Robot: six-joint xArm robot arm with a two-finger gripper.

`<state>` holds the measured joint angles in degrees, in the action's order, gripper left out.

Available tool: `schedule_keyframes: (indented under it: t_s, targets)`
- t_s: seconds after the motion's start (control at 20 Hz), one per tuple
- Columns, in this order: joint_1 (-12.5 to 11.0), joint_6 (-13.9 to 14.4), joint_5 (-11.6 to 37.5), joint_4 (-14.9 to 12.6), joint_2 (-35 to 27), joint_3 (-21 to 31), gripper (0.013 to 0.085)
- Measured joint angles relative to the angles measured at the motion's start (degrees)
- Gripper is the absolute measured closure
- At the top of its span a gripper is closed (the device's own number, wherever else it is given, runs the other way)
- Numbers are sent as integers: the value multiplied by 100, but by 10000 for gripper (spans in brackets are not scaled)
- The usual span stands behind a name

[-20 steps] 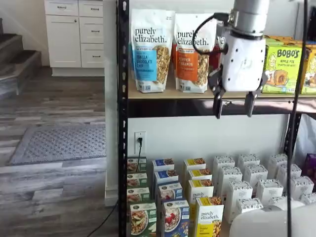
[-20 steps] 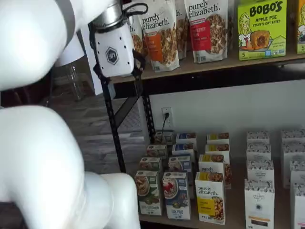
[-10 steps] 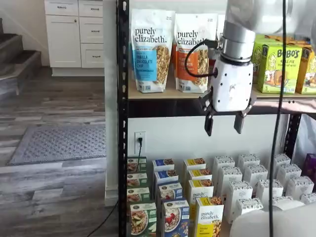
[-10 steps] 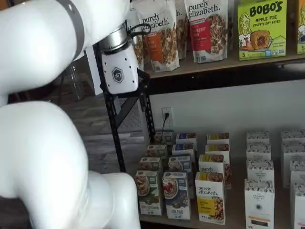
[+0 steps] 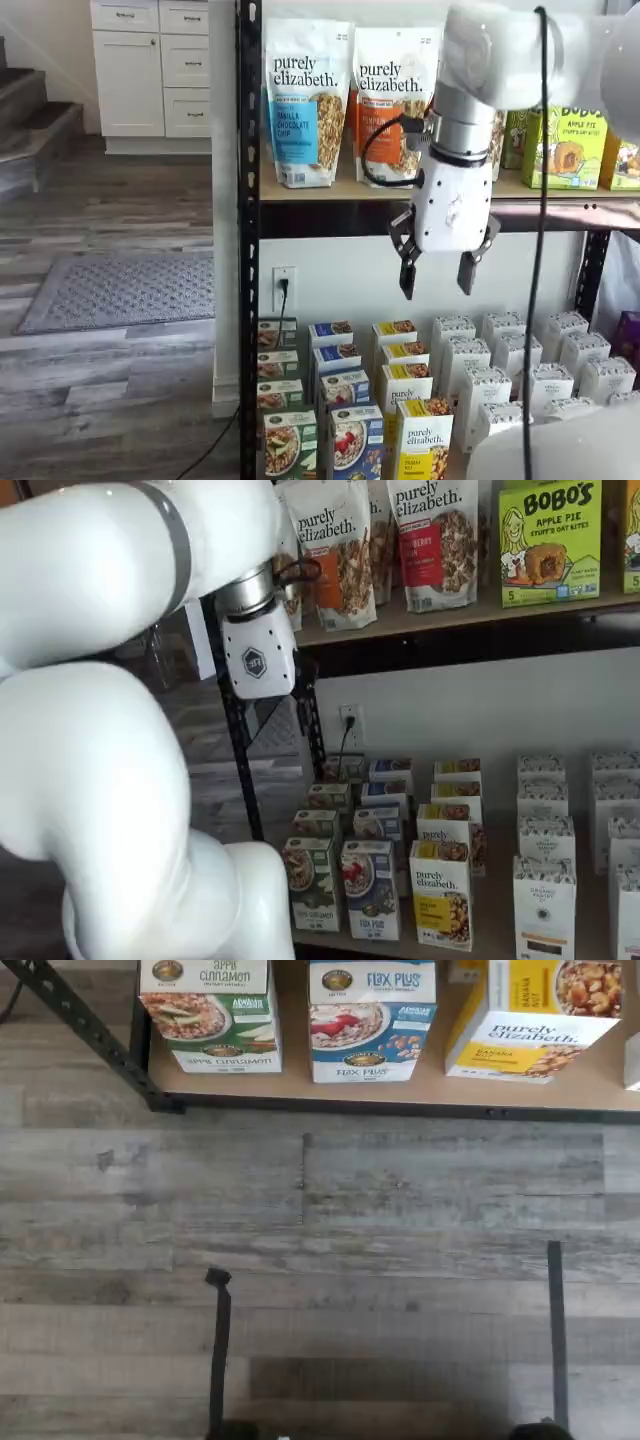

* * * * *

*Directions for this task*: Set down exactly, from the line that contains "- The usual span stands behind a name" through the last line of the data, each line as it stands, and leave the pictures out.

*Final answer*:
- The usual span stands behind a name

[-20 steps] 
[-20 steps] 
[-10 steps] 
[-10 steps] 
[+0 steps] 

Now the exercise is finished.